Directions: Through the line that contains "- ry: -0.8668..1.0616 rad", return the data below exactly, starting at its first line; leave the rest out.

Dataset excerpt:
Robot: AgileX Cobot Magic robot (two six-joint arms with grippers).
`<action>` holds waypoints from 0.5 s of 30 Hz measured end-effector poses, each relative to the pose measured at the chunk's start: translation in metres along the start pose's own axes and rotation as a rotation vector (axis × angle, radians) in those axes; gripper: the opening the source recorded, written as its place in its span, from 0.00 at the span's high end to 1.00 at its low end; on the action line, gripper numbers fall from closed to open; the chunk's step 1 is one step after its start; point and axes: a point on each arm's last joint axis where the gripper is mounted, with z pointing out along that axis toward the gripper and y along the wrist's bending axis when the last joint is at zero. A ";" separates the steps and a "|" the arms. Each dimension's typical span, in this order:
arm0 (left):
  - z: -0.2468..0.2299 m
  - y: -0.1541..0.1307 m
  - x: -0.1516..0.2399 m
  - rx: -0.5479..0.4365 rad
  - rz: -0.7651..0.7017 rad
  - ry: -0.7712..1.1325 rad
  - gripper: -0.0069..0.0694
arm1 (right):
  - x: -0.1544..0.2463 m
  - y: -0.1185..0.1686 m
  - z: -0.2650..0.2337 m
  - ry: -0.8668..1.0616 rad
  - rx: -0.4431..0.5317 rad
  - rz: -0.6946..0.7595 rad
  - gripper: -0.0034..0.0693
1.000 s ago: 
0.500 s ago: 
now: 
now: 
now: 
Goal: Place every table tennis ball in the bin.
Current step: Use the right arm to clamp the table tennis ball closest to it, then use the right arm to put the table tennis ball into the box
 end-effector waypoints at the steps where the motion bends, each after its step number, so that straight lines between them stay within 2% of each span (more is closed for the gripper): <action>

Task output:
Robot: AgileX Cobot Magic robot (two six-joint arms with grippers).
`<action>` holds waypoints from 0.5 s of 30 Hz measured end-effector poses, each relative to the pose measured at the chunk's start: translation in metres along the start pose's own axes and rotation as a rotation vector (axis × angle, radians) in those axes; gripper: the opening the source recorded, written as its place in its span, from 0.00 at the span's high end to 1.00 at its low end; on the action line, gripper numbers fall from closed to open; the chunk's step 1 is one step after its start; point and axes: a point on each arm's last joint axis where the gripper is mounted, with z pointing out along that axis toward the gripper and y along the wrist's bending axis when the last joint is at zero. A ";" separates the steps and a "|" the arms. Each dimension's typical span, in this order:
arm0 (left):
  - z: -0.2468..0.2299 m
  - y: -0.1541..0.1307 m
  - x: -0.1516..0.2399 m
  - rx: -0.5479..0.4365 rad
  - rz: -0.7651..0.7017 rad
  - ry: -0.7712..1.1325 rad
  - gripper: -0.0069..0.0694
arm1 (right):
  - x: -0.1544..0.2463 m
  - y: -0.1185..0.1686 m
  - z: -0.2650..0.2337 m
  - ry: -0.8668..1.0616 rad

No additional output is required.